The secreted glycoprotein angiopoietin-like-4 (Angptl4) is shown to play a role in kidney disease in a study in this week’s Nature Medicine. The results suggest a possible therapeutic avenue for some forms of kidney damage.
Dysfunction of podocytes ― critical cells within the kidney involved in filtration of the blood ― can lead to nephrotic syndrome in which the kidneys are damaged, causing them to leak large amounts of protein from the blood into the urine. Sumant Chugh and his colleagues show that hypersecretion of Angptl4 by podocytes results in this condition. The team found that Angptl4 mRNA and protein are highly upregulated in the podocytes of rats experimentally induced to have nephrotic syndrome, as well as in human biopsies from patients with a form of it. They also showed that transgenic overexpression of Angptl4 in podocytes in mice and in rats is sufficient to induce nephrotic syndrome, while Angptl4 knockout in mice showed protection from the disorder.
How overexpression of Angptl4 leads to nephrotic syndrome is not entirely clear, but the team found that much of the hypersecreted Angptl4 is not properly post-translationally modified by glycosylation.
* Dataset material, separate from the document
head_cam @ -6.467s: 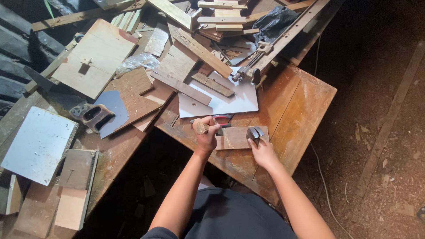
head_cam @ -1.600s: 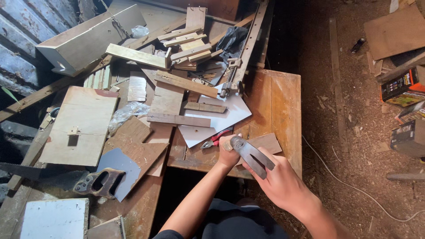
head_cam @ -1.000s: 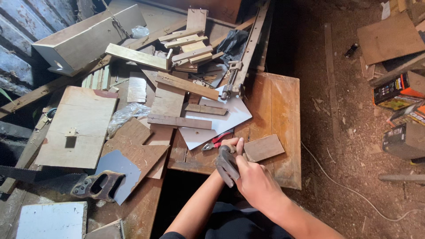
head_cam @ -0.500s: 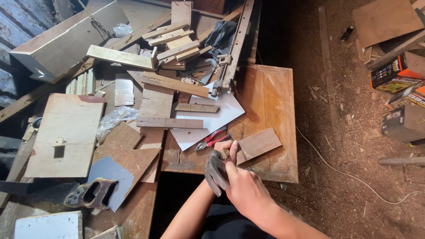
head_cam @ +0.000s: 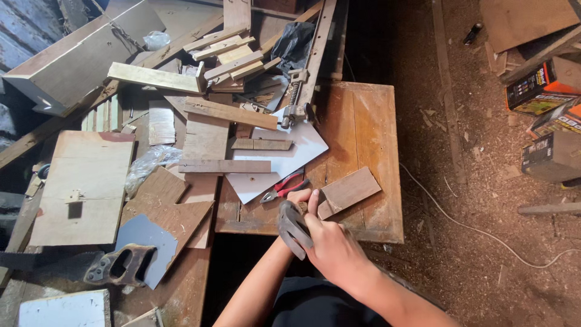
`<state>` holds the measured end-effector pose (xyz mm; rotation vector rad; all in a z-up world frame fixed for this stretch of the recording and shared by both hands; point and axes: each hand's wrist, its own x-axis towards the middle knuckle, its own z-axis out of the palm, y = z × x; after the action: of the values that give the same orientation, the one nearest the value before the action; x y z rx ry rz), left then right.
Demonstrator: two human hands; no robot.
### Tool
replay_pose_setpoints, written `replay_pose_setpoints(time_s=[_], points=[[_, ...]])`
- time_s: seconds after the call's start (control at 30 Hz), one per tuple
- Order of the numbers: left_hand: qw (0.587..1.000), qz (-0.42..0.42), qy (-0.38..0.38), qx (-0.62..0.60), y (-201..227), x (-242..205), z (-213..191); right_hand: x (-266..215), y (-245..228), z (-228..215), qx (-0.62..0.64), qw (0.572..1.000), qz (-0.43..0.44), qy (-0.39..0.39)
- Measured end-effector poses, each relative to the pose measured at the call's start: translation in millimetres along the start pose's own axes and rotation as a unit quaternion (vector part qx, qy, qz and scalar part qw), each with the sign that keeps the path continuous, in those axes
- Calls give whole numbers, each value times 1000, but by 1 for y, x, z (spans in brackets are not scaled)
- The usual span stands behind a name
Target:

This results in a change of charge of the protein, which in turn could change the net charge of the extracellular matrix in the filtration units of the kidney, leading to its dysfunction. Supporting this hypothesis the group found that feeding a sialic acid precursor to the rats overexpressing Angptl4 in podocytes vastly increased the pool of secreted Angptl4 with a normal charge and helped ameliorate their kidney disease.